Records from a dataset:
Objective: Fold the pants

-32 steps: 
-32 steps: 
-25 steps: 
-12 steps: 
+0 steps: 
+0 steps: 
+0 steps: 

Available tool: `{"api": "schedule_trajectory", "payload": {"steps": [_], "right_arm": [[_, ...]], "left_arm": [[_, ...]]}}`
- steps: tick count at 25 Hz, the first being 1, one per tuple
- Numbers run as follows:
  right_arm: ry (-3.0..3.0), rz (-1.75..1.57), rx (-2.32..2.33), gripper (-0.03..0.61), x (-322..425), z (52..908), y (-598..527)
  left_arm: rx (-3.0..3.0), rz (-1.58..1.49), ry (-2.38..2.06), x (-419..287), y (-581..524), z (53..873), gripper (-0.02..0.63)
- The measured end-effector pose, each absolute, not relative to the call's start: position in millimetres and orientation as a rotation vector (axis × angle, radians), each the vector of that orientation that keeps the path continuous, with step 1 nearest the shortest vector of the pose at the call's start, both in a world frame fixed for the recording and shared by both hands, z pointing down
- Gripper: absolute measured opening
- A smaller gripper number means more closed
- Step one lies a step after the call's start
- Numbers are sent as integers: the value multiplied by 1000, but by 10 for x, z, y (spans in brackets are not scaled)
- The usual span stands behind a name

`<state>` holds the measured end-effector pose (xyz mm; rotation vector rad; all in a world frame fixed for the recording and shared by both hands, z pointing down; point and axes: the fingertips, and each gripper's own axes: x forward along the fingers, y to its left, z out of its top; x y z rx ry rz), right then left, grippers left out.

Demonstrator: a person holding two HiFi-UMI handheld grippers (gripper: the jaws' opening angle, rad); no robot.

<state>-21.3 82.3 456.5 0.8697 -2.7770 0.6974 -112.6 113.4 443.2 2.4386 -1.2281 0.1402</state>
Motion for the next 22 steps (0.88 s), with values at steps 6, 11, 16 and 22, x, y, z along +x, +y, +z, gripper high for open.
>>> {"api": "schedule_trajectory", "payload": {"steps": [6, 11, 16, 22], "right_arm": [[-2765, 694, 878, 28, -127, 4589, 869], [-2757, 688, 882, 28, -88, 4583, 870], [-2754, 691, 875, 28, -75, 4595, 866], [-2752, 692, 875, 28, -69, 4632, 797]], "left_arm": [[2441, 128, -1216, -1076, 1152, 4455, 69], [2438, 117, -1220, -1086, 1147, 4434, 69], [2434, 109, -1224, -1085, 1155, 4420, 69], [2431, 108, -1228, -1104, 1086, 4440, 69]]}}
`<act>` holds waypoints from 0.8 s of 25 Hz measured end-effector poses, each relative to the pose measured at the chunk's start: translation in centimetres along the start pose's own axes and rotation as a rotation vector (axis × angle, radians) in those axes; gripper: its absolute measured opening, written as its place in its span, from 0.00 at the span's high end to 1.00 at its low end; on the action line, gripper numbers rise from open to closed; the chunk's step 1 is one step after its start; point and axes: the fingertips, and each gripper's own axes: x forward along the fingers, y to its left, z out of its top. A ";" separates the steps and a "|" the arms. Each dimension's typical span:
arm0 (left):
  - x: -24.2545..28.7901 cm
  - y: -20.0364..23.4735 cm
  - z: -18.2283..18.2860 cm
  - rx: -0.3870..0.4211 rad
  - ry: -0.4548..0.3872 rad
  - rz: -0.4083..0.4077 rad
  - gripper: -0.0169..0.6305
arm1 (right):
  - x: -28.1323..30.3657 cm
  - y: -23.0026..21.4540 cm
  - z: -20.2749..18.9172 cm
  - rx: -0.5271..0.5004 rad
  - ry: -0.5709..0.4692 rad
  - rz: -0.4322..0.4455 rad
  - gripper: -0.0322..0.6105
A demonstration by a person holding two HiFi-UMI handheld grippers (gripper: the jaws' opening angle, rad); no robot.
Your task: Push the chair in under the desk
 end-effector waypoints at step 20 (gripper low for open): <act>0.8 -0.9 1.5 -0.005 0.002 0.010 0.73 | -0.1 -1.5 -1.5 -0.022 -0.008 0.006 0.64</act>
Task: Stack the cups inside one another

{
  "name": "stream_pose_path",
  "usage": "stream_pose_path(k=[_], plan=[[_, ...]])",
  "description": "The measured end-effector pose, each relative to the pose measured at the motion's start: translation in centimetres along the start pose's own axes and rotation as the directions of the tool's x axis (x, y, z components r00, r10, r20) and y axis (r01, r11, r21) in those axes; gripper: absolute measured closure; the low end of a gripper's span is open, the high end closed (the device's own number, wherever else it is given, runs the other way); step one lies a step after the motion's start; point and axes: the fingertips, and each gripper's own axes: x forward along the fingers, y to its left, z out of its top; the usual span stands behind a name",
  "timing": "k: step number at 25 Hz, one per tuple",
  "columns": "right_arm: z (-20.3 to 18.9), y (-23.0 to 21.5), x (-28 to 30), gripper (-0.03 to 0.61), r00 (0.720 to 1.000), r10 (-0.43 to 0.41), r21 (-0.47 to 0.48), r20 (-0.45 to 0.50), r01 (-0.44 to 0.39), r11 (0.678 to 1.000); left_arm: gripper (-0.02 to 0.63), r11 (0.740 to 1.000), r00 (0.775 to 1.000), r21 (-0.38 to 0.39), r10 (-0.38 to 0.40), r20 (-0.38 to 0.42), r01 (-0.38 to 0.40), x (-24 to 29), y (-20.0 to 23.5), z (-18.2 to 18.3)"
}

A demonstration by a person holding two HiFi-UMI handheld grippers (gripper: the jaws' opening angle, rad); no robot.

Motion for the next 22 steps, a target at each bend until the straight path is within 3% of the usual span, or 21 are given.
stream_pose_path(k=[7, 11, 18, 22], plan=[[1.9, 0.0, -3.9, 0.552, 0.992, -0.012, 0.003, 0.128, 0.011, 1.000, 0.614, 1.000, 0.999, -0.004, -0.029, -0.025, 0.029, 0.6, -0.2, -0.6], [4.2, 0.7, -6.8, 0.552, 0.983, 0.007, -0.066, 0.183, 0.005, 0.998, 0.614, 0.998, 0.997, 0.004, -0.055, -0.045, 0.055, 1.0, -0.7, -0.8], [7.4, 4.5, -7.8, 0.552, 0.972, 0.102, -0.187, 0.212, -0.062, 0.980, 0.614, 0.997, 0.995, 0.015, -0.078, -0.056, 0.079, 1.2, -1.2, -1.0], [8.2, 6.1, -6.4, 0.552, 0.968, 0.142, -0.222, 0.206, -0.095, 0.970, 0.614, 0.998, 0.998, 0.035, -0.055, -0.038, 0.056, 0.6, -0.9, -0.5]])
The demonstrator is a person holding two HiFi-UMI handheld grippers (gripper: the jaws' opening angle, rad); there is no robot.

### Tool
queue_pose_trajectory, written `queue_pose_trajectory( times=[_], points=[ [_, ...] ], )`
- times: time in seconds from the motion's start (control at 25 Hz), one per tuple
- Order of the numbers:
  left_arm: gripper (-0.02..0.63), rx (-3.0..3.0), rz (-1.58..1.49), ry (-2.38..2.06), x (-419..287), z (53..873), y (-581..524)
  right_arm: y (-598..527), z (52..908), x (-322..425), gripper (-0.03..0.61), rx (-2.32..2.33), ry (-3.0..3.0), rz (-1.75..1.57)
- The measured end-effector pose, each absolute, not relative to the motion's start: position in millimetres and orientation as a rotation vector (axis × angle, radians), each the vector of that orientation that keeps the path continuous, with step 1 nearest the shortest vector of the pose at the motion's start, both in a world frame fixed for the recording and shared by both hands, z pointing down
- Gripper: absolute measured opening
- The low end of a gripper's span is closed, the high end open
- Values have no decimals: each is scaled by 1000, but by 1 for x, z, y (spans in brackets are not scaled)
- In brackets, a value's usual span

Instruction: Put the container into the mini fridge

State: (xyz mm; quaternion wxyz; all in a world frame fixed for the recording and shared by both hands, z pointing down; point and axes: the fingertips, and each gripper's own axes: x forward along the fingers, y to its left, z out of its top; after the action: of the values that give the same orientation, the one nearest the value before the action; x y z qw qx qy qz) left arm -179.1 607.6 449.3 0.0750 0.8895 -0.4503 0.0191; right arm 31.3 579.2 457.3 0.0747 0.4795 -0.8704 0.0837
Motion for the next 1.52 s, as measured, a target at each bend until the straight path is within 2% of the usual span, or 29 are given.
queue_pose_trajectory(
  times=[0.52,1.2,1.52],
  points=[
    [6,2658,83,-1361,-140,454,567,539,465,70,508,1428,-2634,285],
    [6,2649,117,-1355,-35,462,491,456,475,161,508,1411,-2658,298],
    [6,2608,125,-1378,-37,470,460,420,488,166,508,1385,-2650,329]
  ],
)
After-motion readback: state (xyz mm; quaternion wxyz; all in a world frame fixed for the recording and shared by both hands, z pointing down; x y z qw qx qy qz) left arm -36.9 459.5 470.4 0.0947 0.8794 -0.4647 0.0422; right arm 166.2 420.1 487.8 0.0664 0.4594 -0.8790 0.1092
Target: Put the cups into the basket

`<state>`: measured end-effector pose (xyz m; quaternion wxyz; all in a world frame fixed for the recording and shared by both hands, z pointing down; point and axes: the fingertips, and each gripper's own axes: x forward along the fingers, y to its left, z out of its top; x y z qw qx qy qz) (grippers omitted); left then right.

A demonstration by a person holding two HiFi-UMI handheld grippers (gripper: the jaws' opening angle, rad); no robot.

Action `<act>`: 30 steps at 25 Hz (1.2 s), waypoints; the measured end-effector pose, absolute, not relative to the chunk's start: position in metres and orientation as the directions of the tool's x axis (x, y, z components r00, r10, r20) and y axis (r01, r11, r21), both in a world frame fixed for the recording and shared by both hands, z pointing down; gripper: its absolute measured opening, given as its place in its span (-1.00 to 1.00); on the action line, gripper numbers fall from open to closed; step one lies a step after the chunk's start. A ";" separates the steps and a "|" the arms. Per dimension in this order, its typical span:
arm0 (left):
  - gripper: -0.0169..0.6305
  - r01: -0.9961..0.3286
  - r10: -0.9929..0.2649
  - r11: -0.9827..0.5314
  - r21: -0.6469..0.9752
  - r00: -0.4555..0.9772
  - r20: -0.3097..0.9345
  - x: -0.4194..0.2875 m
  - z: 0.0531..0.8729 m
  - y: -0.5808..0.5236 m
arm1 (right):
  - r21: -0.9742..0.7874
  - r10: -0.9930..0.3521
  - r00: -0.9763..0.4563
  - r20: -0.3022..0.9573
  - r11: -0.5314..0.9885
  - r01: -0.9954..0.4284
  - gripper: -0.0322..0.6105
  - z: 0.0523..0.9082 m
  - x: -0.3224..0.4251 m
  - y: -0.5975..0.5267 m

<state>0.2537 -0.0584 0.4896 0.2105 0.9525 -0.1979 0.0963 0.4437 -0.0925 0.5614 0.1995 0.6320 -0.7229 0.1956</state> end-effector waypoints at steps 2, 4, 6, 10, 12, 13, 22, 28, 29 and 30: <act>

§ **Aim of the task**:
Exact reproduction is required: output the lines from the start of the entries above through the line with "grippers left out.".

§ **Result**:
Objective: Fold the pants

-32 steps: 
-32 steps: 
-25 steps: 
-12 steps: 
+0 steps: 
+0 steps: 
+0 steps: 

Available tool: `{"api": "schedule_trajectory", "payload": {"steps": [_], "right_arm": [[_, ...]], "left_arm": [[_, ...]]}}`
- steps: tick count at 25 Hz, the first being 1, one per tuple
- Numbers run as follows:
  right_arm: ry (-3.0..3.0), rz (-1.75..1.57), rx (-2.32..2.33), gripper (-0.03..0.61), x (-322..425), z (52..908), y (-598..527)
  left_arm: rx (-3.0..3.0), rz (-1.58..1.49), ry (-2.38..2.06), x (-419..287), y (-581..524), z (53..873), gripper (-0.02..0.63)
- The measured end-effector pose, each absolute, not relative to the call's start: position in millimetres and orientation as a rotation vector (axis × angle, radians), each the vector of that orientation that keeps the path continuous, with step 1 nearest the shortest vector of the pose at the call's start, both in a world frame fixed for the recording and shared by both hands, z pointing down
- Gripper: absolute measured opening
- A smaller gripper number means more closed
- Step one lies a step after the call's start
- Numbers are sent as integers: the value multiplied by 1000, but by 10 for x, z, y (spans in brackets are not scaled)
- The usual span stands behind a name

`<state>` holds the measured end-effector pose (xyz mm; rotation vector rad; all in a world frame fixed for the recording and shared by both hands, z pointing down; point and axes: the fingertips, and each gripper's own axes: x forward along the fingers, y to its left, z out of its top; x y z rx ry rz), right then left, grippers left out.

Nothing remains to be added to the response.